Assigned task: Write out a word-for-word repetition of the lines that come before the line containing "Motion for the" in the listing below, along with that line itself, omitting pictures.
######
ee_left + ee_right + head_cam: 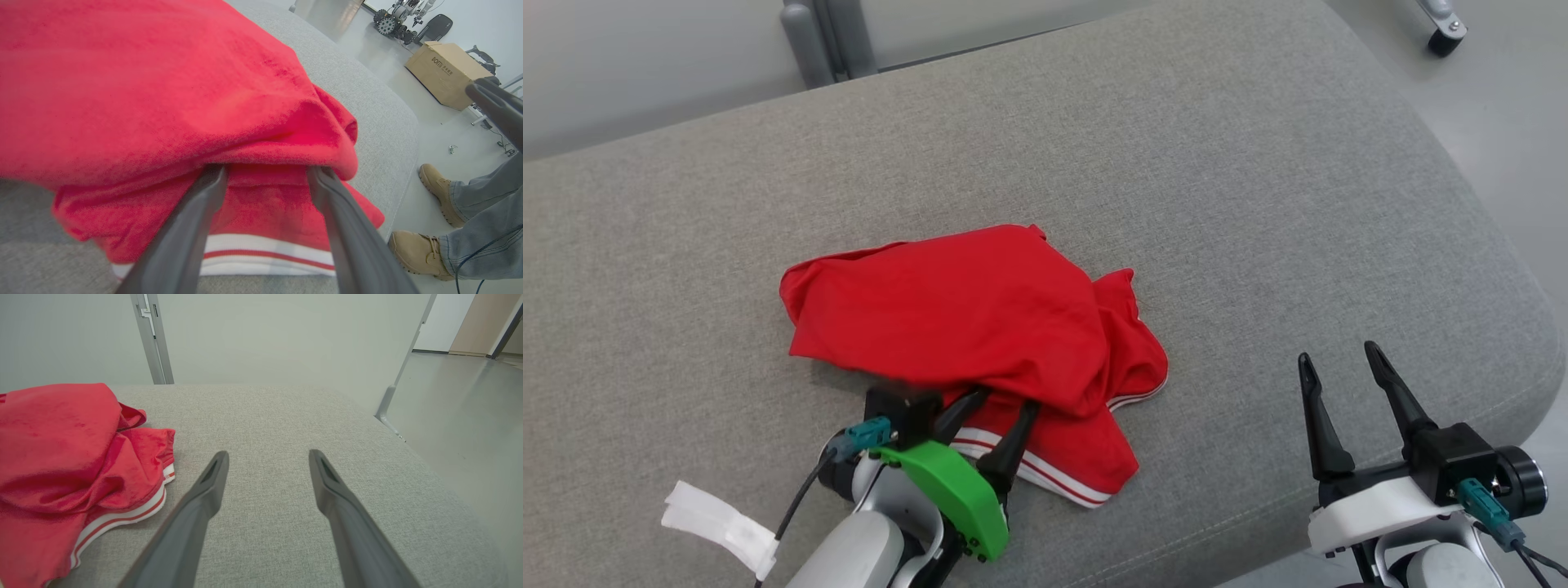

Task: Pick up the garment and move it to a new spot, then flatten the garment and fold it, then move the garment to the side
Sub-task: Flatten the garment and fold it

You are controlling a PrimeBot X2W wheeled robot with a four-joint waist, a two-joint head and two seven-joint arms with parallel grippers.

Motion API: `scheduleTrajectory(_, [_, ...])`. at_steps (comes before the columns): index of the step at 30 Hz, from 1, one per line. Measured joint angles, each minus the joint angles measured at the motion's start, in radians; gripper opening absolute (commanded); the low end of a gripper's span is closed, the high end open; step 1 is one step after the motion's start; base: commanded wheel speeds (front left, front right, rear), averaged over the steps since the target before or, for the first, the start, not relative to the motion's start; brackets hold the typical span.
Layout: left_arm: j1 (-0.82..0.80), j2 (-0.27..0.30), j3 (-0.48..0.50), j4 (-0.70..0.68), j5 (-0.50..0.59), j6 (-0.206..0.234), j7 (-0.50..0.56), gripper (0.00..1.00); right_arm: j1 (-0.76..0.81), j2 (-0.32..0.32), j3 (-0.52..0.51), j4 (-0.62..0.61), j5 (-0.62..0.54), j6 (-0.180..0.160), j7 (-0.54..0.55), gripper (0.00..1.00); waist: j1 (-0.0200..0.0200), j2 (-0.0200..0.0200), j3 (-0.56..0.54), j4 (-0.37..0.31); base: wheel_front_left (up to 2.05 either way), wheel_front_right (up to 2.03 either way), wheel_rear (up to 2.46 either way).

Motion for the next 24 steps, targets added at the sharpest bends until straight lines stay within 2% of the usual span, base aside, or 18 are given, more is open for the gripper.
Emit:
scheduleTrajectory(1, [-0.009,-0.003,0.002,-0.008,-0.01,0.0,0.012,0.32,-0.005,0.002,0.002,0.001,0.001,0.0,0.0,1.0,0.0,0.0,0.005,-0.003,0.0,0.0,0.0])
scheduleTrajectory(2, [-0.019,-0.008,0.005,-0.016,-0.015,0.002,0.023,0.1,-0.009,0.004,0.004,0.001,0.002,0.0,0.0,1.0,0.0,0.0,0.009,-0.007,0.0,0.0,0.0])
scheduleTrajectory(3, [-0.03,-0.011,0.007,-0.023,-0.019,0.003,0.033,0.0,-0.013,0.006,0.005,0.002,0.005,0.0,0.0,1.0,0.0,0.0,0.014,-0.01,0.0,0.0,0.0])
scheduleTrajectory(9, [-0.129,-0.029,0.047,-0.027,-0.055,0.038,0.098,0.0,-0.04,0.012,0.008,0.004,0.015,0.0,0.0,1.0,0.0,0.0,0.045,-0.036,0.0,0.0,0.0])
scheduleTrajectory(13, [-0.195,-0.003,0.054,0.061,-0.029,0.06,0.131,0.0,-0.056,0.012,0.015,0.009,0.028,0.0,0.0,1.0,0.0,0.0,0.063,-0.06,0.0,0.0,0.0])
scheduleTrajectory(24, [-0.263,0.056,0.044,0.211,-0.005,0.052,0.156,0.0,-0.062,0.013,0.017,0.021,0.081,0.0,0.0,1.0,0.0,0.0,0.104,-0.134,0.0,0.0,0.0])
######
Answer space:
ee_left + ee_right + head_cam: 

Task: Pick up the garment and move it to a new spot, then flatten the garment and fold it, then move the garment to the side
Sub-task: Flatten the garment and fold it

You are controlling a PrimeBot X2W wheeled robot with a four-joint waist, a two-joint head and two seven-joint arms with parallel grippers.

Motion API: `scheduleTrajectory(_, [_, ...])`. at_steps (comes before the columns): index of the step at 30 Hz, from 1, one per line. Measured joint angles, each minus the joint angles measured at the motion's start, in radians; gripper opening absolute (commanded); the low end of a gripper's span is closed, the high end open; step 1 is one step after the motion's start; base: commanded wheel speeds (front left, front right, rear), averaged over the steps since the target before or, for the first, the start, not relative to the motion's start; brackets hold the typical span.
Layout: left_arm: j1 (-0.82..0.80), j2 (-0.27..0.30), j3 (-0.48..0.50), j4 (-0.70..0.68), j5 (-0.50..0.59), j6 (-0.206..0.234), j7 (-0.50..0.56), gripper (0.00..1.00); right_arm: j1 (-0.76..0.81), j2 (-0.32..0.32), j3 (-0.52..0.51), j4 (-0.62..0.61), j5 (-0.62..0.54), j6 (-0.180..0.160), j7 (-0.54..0.55), gripper (0.00..1.00); waist: j1 (-0.0200..0.0200), j2 (-0.0200..0.0200), j3 (-0.56..0.54), j4 (-0.37..0.31); base: wheel_front_left (up to 2.05 either way), wheel_front_right (up to 2.03 either way), wheel_rear (up to 2.46 either way).

Motion for the next 24 steps, targets added at the sharpest bends until straight lines stay within 2% of the usual span, base aside, or 18 are given, more is open for the gripper.

The response above is complete.